Coveralls experienced a critical incident on January 22, 2025 affecting Coveralls.io Web and Coveralls.io API, lasting 29m. The incident has been resolved; the full update timeline is below.
Affected components
Update timeline
- investigating Jan 22, 2025, 03:08 PM UTC
We are currently investigating this issue.
- identified Jan 22, 2025, 03:27 PM UTC
The issue has been identified and a fix is being implemented.
- monitoring Jan 22, 2025, 03:33 PM UTC
A fix has been implemented and we are monitoring the results.
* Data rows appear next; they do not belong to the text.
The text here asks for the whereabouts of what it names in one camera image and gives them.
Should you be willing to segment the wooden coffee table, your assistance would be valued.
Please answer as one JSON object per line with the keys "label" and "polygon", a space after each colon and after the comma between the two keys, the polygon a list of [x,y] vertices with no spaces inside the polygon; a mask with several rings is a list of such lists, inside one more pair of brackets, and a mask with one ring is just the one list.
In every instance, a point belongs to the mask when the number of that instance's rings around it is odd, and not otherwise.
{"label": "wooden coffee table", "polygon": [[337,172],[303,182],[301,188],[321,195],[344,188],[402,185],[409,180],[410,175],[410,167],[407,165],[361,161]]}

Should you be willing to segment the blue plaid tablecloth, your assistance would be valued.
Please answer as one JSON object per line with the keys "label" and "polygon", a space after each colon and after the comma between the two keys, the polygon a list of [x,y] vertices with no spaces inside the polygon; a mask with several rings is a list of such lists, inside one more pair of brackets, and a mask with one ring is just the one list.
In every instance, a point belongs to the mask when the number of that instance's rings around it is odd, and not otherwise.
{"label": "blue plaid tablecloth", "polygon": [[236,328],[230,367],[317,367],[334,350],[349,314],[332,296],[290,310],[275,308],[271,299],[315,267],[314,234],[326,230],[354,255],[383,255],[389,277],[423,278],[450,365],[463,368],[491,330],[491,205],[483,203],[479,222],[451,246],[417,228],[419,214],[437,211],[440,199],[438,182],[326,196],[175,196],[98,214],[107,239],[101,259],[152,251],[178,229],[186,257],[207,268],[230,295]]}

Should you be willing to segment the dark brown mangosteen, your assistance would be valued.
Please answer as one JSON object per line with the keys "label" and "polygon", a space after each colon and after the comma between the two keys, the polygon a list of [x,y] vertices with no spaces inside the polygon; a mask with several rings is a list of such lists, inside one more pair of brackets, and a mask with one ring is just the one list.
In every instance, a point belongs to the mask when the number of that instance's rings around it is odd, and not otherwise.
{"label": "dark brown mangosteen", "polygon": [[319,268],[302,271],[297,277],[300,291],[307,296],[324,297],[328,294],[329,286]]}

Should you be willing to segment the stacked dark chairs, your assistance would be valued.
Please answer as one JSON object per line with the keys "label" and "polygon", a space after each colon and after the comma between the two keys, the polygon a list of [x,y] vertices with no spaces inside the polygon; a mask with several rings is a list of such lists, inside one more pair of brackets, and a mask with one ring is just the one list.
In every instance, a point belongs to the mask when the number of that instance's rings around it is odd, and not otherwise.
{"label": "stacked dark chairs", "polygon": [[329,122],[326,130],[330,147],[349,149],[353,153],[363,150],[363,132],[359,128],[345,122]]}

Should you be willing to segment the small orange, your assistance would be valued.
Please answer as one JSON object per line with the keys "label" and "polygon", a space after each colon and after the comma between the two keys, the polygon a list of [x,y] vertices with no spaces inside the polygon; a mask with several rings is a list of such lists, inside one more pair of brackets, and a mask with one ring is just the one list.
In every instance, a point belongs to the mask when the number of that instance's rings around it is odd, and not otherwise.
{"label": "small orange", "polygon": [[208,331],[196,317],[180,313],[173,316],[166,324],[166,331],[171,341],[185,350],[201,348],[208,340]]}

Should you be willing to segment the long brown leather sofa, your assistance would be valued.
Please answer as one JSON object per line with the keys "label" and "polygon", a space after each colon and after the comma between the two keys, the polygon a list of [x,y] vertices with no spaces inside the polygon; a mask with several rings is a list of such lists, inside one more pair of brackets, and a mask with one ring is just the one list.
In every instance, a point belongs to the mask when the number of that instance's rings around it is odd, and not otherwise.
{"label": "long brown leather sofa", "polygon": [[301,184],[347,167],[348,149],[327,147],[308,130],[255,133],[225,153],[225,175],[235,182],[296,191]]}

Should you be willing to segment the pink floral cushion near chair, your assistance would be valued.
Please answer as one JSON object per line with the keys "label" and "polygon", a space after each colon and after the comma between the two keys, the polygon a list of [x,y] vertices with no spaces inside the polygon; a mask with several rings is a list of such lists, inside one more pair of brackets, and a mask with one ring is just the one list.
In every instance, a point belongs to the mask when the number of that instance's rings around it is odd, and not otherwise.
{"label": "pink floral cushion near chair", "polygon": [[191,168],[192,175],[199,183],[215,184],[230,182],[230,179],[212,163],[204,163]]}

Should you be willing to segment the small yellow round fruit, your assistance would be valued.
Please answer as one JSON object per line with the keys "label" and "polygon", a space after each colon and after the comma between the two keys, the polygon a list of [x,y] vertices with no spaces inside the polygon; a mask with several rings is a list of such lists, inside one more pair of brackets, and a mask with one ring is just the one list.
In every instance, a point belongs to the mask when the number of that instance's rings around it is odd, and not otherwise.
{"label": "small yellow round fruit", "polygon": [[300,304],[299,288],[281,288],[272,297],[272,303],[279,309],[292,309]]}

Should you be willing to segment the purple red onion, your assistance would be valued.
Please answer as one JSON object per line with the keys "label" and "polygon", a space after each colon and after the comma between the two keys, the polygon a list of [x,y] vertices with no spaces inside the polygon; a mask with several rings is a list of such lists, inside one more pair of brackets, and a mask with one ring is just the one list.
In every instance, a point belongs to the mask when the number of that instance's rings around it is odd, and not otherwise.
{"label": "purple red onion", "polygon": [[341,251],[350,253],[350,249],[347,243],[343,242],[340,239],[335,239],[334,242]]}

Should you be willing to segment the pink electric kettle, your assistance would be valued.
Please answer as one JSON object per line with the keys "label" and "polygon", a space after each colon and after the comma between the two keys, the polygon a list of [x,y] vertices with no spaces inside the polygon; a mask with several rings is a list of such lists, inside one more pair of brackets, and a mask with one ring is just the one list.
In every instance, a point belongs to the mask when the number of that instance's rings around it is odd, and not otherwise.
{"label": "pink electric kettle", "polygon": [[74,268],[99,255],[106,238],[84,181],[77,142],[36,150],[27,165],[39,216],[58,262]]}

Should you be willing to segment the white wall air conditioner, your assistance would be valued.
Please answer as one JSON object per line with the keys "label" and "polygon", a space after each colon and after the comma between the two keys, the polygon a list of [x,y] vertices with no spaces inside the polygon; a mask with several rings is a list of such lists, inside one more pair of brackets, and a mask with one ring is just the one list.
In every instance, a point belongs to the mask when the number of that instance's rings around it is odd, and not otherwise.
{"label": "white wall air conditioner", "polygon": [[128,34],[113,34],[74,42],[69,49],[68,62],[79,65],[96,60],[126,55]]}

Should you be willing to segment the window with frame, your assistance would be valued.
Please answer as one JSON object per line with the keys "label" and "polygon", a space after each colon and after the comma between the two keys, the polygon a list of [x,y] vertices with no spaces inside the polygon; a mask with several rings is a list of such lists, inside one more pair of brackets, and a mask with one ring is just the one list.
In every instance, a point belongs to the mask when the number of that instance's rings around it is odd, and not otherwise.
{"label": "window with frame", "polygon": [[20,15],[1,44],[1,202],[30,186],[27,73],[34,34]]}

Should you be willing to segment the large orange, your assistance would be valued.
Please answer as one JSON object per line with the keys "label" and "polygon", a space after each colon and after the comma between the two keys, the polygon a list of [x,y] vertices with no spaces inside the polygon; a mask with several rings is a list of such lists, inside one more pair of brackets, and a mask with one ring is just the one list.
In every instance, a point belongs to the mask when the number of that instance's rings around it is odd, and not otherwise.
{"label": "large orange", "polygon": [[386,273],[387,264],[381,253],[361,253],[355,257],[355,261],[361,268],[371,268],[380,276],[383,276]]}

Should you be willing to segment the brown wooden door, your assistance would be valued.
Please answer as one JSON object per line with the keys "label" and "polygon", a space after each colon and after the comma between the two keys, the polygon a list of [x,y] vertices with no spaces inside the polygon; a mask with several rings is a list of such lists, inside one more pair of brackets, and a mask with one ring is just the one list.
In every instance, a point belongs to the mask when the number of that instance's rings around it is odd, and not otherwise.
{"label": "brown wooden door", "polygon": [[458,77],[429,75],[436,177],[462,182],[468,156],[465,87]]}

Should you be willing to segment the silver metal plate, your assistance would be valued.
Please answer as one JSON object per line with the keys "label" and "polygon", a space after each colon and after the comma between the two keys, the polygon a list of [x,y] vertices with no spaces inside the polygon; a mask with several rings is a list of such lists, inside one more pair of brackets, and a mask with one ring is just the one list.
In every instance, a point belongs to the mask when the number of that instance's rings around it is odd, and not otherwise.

- resolved Jan 22, 2025, 03:37 PM UTC
This incident has been resolved.
- postmortem Jan 22, 2025, 06:09 PM UTC
**Incident**: Service Disruption Due to Failed SSL Certificate Renewal * **Date**: January 22, 2025 * **Duration**: 17 minutes \(07:00-07:17 UTC\) * **Impact**: Service interruption due to SSL certificate issue **Summary**: Coveralls experienced a brief service disruption when our automated SSL certificate renewal process failed. While our SSL certificates auto-renew 30 days before expiration, one unreachable server prevented the renewal process from completing successfully. **Timeline**: * Prior to incident: Multiple automated renewal attempts unsuccessful * 07:00 UTC: Service disruption began * 07:17 UTC: Service restored after infrastructure adjustment **Root Cause**: The incident occurred when one server became unreachable during our SSL certificate auto-renewal process. While our certificates are configured to auto-renew, the renewal process requires successful deployment across our infrastructure. The unreachable server prevented this deployment, ultimately leading to an outage due to “certificate expiration.” **Resolution**: We identified and removed the problematic server from our infrastructure, allowing the SSL certificate renewal and deployment to complete successfully. **Preventive Measures**: 1. Enhanced monitoring for SSL renewal processes 2. Improved early warning system for similar infrastructure issues 3. Updated incident response procedures \(new SOP\) 4. Additional automated health checks We apologize for any disruption this caused and continue working to improve our infrastructure reliability.